Estimation of domain discontinuities using Hierarchical Bayesian Fay-Herriot models
Section 5. Discussion

Survey process redesigns often result in discontinuities that disturb the comparability of the outcomes over time obtained with a repeated survey. To avoid confounding real period-to-period change with differences in measurement bias, it is important that such discontinuities are quantified during the implementation of a new survey process. A straightforward approach is to collect data under the old and new design in parallel to each other for some period of time. Available budgets for parallel data collection often do not meet the minimum required sample sizes that come from power calculations to detect minimum prespecified differences at certain significance and power levels. This might be sufficient for quantifying discontinuities at the national level but not at the domain level, even for the planned domains of the regular survey. To obtain more precise predictions for the domain discontinuities a small area estimation approaches based on hierarchical Bayesian Fay-Herriot (FH) models is proposed.

In an earlier paper (van den Brakel et al., 2016) a univariate FH model is proposed, where reliable direct domain estimates of the regular survey are considered as potential auxiliary variables in a step-forward model selection procedure to build adequate models for small domain prediction of the small sample assigned to the alternative survey. In this paper a bivariate FH model for the direct estimates obtained under both the regular and alternative survey is proposed as an alternative to obtain adequate predictions for domain discontinuities. In addition a univariate FH model applied to the direct estimates of the discontinuities is considered as a simple alternative. The methods are applied to a small scale parallel run conducted to quantify discontinuities in a survey process redesign of the Dutch Crime Victimization Survey (CVS).

Using direct estimates from the regular survey as auxiliary variables in models for small domains under the alternative approach results in a substantial improvement of precision, compared to univariate models that only use auxiliary variables from available registers.
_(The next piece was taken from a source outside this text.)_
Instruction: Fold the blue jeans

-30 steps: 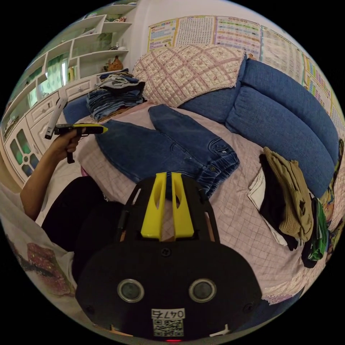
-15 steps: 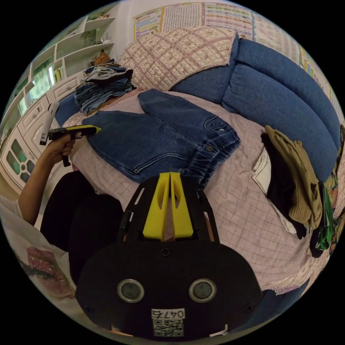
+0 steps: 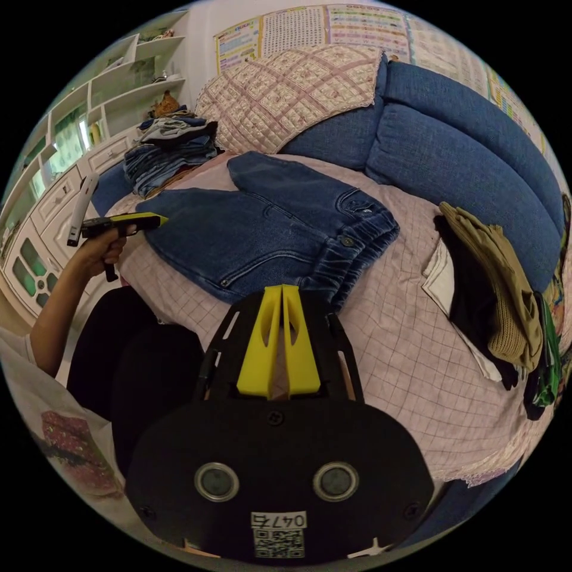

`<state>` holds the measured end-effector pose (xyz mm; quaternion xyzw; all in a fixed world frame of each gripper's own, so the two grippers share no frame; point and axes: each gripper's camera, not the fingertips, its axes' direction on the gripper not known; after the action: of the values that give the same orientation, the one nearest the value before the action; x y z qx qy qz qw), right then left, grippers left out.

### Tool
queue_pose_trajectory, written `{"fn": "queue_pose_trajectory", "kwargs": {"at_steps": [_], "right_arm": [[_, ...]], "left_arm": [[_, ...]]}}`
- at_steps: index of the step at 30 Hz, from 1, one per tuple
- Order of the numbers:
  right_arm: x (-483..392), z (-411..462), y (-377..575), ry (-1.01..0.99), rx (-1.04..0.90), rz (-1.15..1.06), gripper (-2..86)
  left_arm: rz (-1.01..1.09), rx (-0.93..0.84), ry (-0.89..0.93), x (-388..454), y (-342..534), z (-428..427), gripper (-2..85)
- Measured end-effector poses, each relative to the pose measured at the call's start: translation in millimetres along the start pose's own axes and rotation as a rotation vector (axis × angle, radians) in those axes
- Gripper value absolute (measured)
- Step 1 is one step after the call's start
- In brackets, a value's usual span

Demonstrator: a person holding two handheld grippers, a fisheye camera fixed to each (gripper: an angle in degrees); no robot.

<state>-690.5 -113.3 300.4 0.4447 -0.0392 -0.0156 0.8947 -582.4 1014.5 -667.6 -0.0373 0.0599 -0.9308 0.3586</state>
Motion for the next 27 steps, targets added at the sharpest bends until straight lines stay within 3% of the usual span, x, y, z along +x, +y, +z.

This can be expected since both surveys attempt to measure the same variables with a different survey approach. A drawback of the univariate approach is that the variance estimation procedure for the discontinuities is complex, since a non-negligible covariance between the direct estimates from the regular design and the model based predictions for the alternative design arises. The method is complex since a model-based MSE is combined with a design-based variance of a direct estimator. This might even result in negative variance estimates for the discontinuities. These complications are partially circumvented by developing a design-based estimator for the MSE of the small domain predictions and the covariance component (van den Brakel et al., 2016).

Under a bivariate FH model in a fully Bayesian framework negative variance estimates are avoided since the variances for disontinuities are derived from positive-definite covariance matrices of the bivariate model. The bivariate FH model improves the predictions for the domain discontinuities since the model improves the precision of the estimates of both the regular and alternative approach, and the strong positive correlation between the random domain effects further reduces the variance of the contrasts. For four out of five variables of the Dutch CVS the bivariate FH model indeed resulted in more precise predictions for domain discontinuities compared to the univariate FH model. Another advantage of the bivariate model is that it improves the domain predictions of both the regular and alternative model while the univariate model assumes that the sample size of the regular survey is sufficiently large to make reliable precise direct domain estimates. The bivariate model is therefore also appropriate in parallel runs where e.g., the sample size of the regular survey is reduced in order to increase the sample size for the alternative survey. Finally the bivariate FH model avoids the complications to account for sampling error in the covariates, which is often required if the direct estimates of the regular survey are used as covariates in a univariate FH model.

For one variable (satisfaction with police performance) no adequate model could be constructed with the available auxiliary variables from the registers only. For this variable the multivariate model seems to result in overshrinkage of the predictions for the domain discontinuities. The results of the univariate model are clearly better in this case since the direct estimates from the regular survey are the only auxiliary variables that result in an adequate model for small domain predictions.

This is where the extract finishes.